## Try it
The listing that follows must be given again in full and exactly.

## Dataset extract

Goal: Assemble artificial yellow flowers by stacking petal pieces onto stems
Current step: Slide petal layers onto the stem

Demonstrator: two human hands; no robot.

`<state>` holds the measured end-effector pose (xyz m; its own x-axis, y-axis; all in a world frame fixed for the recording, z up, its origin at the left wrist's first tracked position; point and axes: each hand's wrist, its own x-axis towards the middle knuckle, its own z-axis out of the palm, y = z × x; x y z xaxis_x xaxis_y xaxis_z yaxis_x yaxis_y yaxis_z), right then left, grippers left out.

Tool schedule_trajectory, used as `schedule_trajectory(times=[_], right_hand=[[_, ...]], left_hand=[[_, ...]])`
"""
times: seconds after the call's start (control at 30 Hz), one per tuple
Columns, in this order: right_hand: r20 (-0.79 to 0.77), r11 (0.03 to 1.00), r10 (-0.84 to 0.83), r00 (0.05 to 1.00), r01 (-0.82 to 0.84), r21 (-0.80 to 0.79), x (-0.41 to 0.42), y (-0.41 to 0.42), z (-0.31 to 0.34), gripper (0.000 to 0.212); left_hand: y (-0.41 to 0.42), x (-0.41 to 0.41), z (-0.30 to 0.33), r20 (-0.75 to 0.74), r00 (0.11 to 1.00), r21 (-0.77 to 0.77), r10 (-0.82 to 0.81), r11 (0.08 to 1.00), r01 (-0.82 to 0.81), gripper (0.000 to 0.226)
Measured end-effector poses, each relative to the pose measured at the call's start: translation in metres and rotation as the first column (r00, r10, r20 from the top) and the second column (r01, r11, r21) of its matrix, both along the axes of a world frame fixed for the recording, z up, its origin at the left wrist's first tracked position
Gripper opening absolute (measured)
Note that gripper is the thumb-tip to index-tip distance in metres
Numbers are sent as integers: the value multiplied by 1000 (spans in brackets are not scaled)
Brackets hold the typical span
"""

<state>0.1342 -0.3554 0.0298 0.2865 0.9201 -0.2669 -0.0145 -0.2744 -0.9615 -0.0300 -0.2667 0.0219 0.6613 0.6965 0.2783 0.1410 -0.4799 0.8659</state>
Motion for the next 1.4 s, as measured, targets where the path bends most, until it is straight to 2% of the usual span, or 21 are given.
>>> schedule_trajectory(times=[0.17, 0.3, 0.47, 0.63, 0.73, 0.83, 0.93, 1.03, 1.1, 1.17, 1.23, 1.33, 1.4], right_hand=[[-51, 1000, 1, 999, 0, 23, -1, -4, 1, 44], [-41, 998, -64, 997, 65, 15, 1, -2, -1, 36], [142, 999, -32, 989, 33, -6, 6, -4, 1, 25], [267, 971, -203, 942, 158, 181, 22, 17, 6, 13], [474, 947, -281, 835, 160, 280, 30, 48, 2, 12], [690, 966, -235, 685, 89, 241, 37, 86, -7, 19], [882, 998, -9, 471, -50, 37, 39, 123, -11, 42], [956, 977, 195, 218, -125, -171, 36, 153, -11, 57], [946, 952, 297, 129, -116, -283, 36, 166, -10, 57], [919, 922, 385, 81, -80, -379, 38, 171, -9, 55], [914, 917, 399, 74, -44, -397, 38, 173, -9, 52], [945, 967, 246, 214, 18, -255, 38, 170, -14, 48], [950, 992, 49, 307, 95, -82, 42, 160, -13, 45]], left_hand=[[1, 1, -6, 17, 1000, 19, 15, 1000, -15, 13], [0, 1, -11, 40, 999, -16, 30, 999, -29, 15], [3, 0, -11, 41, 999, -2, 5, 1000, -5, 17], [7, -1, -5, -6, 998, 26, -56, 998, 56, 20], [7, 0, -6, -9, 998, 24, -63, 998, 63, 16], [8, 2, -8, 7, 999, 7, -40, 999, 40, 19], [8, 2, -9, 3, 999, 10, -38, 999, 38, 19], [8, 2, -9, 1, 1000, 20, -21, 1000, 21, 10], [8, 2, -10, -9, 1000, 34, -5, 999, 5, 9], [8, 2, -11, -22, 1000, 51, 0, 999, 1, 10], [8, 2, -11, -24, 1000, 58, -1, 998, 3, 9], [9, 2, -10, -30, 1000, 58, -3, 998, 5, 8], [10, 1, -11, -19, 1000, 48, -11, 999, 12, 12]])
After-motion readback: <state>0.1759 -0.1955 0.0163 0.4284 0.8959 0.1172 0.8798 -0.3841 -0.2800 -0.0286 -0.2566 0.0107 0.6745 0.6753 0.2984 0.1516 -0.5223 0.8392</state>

## Task answer
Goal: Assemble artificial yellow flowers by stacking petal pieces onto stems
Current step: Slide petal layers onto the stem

Demonstrator: two human hands; no robot.

`<state>` holds the measured end-effector pose (xyz m; its own x-axis, y-axis; all in a world frame fixed for the recording, z up, its origin at the left wrist's first tracked position; point and axes: each hand's wrist, its own x-axis towards the middle knuckle, its own z-axis out of the palm, y = z × x; x y z xaxis_x xaxis_y xaxis_z yaxis_x yaxis_y yaxis_z), right then left, grippers left out.

Tool schedule_trajectory, used as `schedule_trajectory(times=[_], right_hand=[[_, ...]], left_hand=[[_, ...]])`
"""
times: seconds after the call's start (control at 30 Hz), one per tuple
Columns, in this order: right_hand: r20 (-0.79 to 0.77), r11 (0.03 to 1.00), r10 (-0.84 to 0.83), r00 (0.05 to 1.00), r01 (-0.82 to 0.84), r21 (-0.80 to 0.79), x (-0.41 to 0.42), y (-0.41 to 0.42), z (-0.31 to 0.34), gripper (0.000 to 0.212); left_hand: y (-0.41 to 0.42), x (-0.41 to 0.41), z (-0.30 to 0.33), r20 (-0.75 to 0.74), r00 (0.11 to 1.00), r21 (-0.77 to 0.77), r10 (-0.82 to 0.81), r11 (0.08 to 1.00), r01 (-0.82 to 0.81), gripper (0.000 to 0.226)
Measured end-effector poses, each relative to the pose measured at the call's start: translation in metres and rotation as the first column (r00, r10, r20 from the top) and the second column (r01, r11, r21) of its matrix, both along the axes of a world frame fixed for the recording, z up, its origin at the left wrist's first tracked position
Gripper opening absolute (measured)
Note that gripper is the thumb-tip to index-tip distance in metres
Numbers are sent as integers: the value multiplied by 1000 (spans in brackets are not scaled)
Brackets hold the typical span
"""

<state>0.1342 -0.3554 0.0298 0.2865 0.9201 -0.2669 -0.0145 -0.2744 -0.9615 -0.0300 -0.2667 0.0219 0.6613 0.6965 0.2783 0.1410 -0.4799 0.8659</state>
Motion for the next 1.4 s, as measured, targets where the path bends most, until it is straight to 2% of the usual span, or 21 are given.
>>> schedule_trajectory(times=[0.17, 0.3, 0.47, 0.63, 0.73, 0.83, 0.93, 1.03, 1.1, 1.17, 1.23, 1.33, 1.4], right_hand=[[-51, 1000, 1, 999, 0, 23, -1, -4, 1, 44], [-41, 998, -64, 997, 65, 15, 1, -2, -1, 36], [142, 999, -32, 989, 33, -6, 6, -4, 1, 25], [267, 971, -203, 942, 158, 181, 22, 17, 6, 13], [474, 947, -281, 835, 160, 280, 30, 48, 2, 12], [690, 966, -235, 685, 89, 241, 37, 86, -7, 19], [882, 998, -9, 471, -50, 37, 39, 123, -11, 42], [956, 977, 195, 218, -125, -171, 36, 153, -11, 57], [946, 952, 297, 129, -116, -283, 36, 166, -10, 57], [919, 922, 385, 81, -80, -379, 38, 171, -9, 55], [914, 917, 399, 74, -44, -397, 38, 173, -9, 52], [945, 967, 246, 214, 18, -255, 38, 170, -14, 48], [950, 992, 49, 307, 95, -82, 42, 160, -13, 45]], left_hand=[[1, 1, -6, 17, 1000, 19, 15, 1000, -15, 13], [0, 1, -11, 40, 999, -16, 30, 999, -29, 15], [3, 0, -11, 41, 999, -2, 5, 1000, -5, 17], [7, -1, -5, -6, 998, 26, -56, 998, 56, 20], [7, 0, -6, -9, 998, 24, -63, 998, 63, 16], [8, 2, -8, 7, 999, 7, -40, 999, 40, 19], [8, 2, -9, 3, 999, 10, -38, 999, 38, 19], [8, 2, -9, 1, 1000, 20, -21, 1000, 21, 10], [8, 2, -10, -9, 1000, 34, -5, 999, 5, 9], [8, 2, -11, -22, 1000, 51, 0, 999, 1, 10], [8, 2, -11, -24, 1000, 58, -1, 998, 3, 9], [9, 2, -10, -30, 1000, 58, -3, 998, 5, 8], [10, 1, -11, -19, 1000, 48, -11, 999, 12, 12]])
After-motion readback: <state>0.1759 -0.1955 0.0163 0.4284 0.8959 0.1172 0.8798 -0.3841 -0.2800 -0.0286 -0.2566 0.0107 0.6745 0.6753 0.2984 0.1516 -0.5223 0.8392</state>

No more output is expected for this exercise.